Task brief
Copy out each line of the entries where the word "left" is present.

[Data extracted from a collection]
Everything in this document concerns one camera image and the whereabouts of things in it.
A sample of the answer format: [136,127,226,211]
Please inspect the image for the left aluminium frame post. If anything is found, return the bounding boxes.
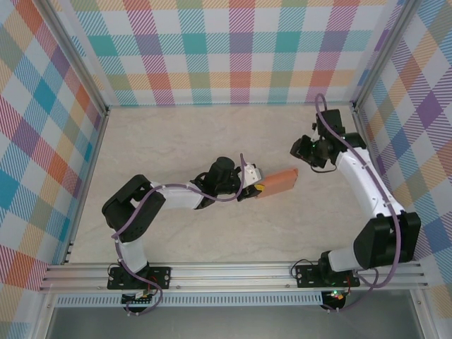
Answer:
[35,0,110,117]

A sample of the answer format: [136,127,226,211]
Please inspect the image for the aluminium mounting rail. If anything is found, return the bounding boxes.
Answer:
[38,261,429,292]

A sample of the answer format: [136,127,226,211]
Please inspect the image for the orange paper box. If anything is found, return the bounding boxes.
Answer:
[255,167,300,201]

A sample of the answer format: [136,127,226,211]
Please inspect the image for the aluminium floor rail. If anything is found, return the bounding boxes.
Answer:
[352,105,404,262]
[62,107,111,266]

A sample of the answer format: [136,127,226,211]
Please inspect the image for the right aluminium frame post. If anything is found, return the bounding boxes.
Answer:
[352,0,423,112]

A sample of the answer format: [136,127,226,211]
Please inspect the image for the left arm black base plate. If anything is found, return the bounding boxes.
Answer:
[107,266,172,291]

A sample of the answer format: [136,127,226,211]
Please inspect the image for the aluminium frame post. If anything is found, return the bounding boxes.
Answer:
[352,0,423,112]
[35,0,110,117]

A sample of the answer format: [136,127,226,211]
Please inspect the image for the grey metal panel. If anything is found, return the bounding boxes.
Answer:
[45,306,427,339]

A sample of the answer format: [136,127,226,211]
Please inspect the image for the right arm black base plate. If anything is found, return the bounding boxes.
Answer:
[295,263,360,289]

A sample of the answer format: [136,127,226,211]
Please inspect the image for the slotted grey cable duct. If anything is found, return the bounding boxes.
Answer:
[55,294,325,307]

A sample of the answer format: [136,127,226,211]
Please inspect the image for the left aluminium floor rail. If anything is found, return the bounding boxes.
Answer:
[62,107,111,266]

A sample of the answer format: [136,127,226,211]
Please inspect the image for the right aluminium floor rail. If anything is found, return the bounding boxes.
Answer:
[352,105,404,262]

Solved exercise
Please inspect the image for the left aluminium frame post. If anything is found, return the bounding boxes.
Please inspect the image for the left arm black base plate. If anything is found, return the bounding boxes.
Please inspect the image for the left aluminium floor rail. If anything is found, return the bounding boxes.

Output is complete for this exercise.